TASK INSTRUCTIONS :: When you reach the line that contains "Could you please locate the black floor" in the entries below, begin returning lines exactly as written and continue through the last one.

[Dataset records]
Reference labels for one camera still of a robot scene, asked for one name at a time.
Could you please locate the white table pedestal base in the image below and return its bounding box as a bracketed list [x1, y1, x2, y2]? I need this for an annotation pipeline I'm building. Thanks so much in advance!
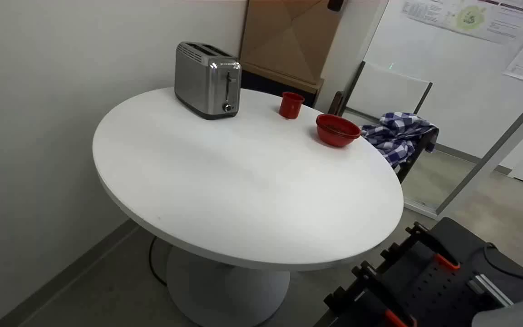
[164, 243, 293, 327]

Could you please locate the red plastic cup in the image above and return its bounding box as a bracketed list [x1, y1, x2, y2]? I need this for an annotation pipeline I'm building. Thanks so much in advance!
[278, 91, 307, 122]

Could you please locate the orange black clamp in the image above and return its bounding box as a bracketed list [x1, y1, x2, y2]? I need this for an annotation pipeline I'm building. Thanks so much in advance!
[433, 251, 464, 274]
[384, 307, 420, 327]

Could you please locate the diagonal aluminium bar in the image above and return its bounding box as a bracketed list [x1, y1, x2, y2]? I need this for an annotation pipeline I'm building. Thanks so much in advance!
[434, 80, 523, 218]

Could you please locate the black floor cable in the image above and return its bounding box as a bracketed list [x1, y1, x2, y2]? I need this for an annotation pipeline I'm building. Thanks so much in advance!
[146, 234, 171, 289]

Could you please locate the black frame white-back chair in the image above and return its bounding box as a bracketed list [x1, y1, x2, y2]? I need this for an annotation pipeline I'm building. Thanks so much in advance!
[327, 60, 444, 184]

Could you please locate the large white wall poster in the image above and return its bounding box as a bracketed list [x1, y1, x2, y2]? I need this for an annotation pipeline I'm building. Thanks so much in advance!
[400, 0, 523, 45]

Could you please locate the black perforated robot cart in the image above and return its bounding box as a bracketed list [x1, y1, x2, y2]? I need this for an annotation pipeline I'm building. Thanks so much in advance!
[315, 216, 523, 327]

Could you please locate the red plastic bowl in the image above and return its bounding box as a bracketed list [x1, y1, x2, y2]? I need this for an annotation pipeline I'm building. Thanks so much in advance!
[315, 113, 364, 151]

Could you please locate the silver two-slot toaster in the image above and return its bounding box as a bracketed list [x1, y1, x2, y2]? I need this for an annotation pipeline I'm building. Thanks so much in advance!
[173, 40, 244, 122]

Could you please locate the blue white checkered cloth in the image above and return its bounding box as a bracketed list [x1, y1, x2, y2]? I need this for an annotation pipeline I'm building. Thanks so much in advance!
[360, 111, 442, 173]

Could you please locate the grey robot base mount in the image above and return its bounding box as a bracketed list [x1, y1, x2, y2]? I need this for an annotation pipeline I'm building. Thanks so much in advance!
[471, 280, 523, 327]

ANSWER BOX ::
Could you please locate the black floor cable in the image above and return its bounding box as a bracketed list [x1, y1, x2, y2]? I need this for an annotation pipeline I'm building. Thanks so much in advance!
[146, 234, 171, 289]

Could you please locate the black frame white-back chair in the image above and return its bounding box as a bracketed list [x1, y1, x2, y2]? I need this for an annotation pipeline I'm building. Thanks so much in advance!
[327, 60, 444, 184]

Could you please locate the large white wall poster in the image above and return its bounding box as a bracketed list [x1, y1, x2, y2]? I need this for an annotation pipeline I'm building. Thanks so much in advance!
[400, 0, 523, 45]

Could you please locate the black perforated robot cart in the image above and return its bounding box as a bracketed list [x1, y1, x2, y2]? I need this for an annotation pipeline I'm building. Thanks so much in advance!
[315, 216, 523, 327]

Could you please locate the red plastic bowl in the image above and return its bounding box as a bracketed list [x1, y1, x2, y2]? I need this for an annotation pipeline I'm building. Thanks so much in advance!
[315, 113, 364, 151]

Could you please locate the silver two-slot toaster in the image above and return its bounding box as a bracketed list [x1, y1, x2, y2]? I need this for an annotation pipeline I'm building. Thanks so much in advance!
[173, 40, 244, 122]

Could you please locate the blue white checkered cloth in the image above and return its bounding box as a bracketed list [x1, y1, x2, y2]? I need this for an annotation pipeline I'm building. Thanks so much in advance!
[360, 111, 442, 173]

Could you please locate the grey robot base mount in the image above and return its bounding box as a bracketed list [x1, y1, x2, y2]? I need this for an annotation pipeline I'm building. Thanks so much in advance!
[471, 280, 523, 327]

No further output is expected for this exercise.